稼働が始まった小水力発電の施設。上流の取水口から流れてきた水が水圧管を通って水車(手前)を回す=米原市上板並
稼働が始まった小水力発電の施設。上流の取水口から流れてきた水が水圧管を通って水車(手前)を回す=米原市上板並

 滋賀県米原市の山間部を流れる姉川支流の足俣川で、小水力発電所の稼働が始まった。再生可能エネルギーの固定価格買い取り制度(FIT)が始まった2012年以降、滋賀県内の河川で小水力発電所が導入されるのは初めてとなる。

 火力や原子力の発電所建設、修理を手がけている建設会社のクリハラント(大阪市)が昨年7月に着工し、今年8月に完成した。出力は194キロワットで、全量を売電する。発電機の上流約980メートルから取水して水圧管を通し、約93メートルの落差を生かして水車を回す。事業期間はFITで定める20年間となっている。

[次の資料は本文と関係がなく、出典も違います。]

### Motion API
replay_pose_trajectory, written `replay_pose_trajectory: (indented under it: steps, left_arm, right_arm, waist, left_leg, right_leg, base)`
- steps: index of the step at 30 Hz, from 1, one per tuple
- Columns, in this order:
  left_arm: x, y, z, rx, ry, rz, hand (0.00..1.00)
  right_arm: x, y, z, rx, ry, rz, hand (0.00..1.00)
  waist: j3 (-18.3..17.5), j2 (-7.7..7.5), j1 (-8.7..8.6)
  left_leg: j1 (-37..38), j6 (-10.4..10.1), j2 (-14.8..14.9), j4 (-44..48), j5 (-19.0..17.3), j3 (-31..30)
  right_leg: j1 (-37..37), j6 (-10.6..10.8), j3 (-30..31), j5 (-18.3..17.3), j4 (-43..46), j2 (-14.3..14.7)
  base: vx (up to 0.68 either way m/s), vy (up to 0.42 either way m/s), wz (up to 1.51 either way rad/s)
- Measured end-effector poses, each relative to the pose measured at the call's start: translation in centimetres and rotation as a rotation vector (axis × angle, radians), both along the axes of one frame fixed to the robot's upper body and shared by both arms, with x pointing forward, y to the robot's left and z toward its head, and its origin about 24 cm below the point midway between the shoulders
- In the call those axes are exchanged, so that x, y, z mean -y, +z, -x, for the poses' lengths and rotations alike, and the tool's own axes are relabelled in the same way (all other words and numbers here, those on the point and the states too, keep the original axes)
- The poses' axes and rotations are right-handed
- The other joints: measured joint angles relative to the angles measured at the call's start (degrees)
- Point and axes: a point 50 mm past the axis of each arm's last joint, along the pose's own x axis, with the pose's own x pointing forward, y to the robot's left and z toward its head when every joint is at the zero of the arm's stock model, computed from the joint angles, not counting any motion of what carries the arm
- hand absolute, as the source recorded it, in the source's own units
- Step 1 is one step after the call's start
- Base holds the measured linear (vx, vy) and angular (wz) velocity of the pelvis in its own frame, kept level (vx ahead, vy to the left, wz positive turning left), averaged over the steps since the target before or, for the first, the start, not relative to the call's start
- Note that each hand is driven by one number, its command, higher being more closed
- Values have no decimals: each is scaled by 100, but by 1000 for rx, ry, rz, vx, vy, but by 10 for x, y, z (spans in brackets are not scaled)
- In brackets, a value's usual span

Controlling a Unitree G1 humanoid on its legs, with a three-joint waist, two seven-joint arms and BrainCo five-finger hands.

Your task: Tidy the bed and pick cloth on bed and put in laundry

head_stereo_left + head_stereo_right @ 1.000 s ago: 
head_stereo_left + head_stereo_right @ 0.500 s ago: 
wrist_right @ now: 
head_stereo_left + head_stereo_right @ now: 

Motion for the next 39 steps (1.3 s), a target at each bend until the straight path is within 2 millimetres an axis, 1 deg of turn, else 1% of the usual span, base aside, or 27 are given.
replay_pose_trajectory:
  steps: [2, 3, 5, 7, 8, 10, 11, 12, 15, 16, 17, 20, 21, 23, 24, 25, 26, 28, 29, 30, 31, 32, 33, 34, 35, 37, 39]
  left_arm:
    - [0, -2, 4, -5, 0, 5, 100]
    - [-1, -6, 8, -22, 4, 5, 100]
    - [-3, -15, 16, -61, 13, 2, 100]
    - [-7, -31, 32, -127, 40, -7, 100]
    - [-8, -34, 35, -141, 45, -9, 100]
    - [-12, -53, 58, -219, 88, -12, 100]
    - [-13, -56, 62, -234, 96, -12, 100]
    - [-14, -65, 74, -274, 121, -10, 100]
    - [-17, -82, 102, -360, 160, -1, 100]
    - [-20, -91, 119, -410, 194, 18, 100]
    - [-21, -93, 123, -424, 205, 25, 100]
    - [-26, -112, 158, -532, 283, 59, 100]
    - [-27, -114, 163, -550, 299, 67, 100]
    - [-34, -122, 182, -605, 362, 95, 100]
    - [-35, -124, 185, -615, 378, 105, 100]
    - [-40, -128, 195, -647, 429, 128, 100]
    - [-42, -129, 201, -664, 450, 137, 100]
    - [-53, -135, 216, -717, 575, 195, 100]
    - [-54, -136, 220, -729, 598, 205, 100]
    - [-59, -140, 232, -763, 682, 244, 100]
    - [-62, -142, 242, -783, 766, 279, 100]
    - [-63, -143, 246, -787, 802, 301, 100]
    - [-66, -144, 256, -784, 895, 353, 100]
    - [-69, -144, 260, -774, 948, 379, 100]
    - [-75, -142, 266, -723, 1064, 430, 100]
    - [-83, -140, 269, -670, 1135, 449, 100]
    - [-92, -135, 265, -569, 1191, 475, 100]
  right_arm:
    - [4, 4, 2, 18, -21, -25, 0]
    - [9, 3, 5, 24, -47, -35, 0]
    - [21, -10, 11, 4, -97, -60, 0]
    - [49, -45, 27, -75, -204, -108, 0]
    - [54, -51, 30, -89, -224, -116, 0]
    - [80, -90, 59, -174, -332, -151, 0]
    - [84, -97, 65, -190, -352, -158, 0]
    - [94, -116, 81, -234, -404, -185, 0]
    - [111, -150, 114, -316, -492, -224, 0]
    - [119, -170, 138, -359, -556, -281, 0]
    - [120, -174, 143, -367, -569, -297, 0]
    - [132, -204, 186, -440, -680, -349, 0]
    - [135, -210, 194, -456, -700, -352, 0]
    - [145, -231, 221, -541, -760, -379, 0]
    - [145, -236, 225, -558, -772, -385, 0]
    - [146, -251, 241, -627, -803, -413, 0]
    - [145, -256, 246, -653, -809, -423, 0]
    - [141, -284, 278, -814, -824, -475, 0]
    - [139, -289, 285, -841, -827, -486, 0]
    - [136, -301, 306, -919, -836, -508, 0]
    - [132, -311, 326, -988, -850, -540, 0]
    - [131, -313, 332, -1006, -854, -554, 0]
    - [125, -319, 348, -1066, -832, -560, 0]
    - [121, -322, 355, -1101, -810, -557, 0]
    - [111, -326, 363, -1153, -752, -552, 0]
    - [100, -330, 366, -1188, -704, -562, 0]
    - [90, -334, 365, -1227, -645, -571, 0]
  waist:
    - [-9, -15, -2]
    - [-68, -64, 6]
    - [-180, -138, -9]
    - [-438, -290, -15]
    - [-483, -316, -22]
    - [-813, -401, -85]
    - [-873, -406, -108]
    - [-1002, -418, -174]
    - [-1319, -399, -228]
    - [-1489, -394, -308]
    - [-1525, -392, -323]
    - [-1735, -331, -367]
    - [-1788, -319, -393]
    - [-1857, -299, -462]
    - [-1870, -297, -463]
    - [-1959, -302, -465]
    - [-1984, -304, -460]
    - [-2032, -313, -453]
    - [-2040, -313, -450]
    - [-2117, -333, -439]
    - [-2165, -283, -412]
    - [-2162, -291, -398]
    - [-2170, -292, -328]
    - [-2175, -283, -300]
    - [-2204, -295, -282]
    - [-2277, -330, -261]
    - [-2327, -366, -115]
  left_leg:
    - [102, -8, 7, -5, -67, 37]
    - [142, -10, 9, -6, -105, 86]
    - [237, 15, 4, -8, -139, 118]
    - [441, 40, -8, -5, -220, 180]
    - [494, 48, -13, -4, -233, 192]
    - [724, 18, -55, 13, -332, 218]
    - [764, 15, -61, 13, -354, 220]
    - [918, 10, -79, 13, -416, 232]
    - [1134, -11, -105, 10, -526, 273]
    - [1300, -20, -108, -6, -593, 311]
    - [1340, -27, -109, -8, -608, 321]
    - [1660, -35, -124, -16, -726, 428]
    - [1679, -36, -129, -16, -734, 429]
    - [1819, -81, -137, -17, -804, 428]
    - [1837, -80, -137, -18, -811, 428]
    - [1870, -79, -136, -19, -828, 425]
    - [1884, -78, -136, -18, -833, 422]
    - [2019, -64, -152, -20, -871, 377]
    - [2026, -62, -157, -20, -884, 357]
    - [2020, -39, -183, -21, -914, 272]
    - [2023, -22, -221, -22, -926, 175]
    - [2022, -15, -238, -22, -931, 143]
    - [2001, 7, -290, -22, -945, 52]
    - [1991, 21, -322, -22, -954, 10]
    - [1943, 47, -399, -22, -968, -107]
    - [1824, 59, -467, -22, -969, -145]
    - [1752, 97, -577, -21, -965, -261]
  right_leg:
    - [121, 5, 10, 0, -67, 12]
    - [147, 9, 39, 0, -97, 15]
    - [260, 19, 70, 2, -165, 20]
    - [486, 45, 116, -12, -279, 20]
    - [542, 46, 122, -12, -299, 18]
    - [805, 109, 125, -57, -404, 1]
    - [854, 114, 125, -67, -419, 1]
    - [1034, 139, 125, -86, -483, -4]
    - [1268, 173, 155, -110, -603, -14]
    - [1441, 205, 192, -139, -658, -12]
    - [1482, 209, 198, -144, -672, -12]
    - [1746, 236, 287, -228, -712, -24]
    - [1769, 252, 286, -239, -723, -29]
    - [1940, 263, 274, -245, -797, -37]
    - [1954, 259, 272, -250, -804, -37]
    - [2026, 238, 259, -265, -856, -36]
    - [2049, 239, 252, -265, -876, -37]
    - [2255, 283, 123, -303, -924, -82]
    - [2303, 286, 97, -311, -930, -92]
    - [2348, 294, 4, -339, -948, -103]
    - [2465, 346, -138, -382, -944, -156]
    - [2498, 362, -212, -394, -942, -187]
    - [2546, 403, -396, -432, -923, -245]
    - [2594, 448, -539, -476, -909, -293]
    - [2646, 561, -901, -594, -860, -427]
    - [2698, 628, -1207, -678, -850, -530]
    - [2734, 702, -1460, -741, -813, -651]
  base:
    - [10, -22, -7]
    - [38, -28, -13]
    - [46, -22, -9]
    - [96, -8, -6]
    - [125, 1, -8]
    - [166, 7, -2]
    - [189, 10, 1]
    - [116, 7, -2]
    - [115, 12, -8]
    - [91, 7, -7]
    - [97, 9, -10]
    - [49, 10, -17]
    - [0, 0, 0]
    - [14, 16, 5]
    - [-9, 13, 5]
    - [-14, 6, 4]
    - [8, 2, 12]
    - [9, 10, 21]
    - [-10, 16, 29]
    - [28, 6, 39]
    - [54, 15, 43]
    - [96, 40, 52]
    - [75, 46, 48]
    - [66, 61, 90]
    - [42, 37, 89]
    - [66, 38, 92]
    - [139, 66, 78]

 このほど現地で開所式があった。同社の嶋田雅景社長は取材に対して、「豊かな水資源を活用する可能性を今後も関西で探っていきたい」と述べた。

 県内では主に明治から昭和初期にかけて運転を始めた関西電力の水力発電所が13カ所あり、出力800~5400キロワットの規模がある。FIT導入後、県内の小水力発電の稼働は農業用水路などに限られていたが、今回は河川法の許可を必要としない上流部での新設となった。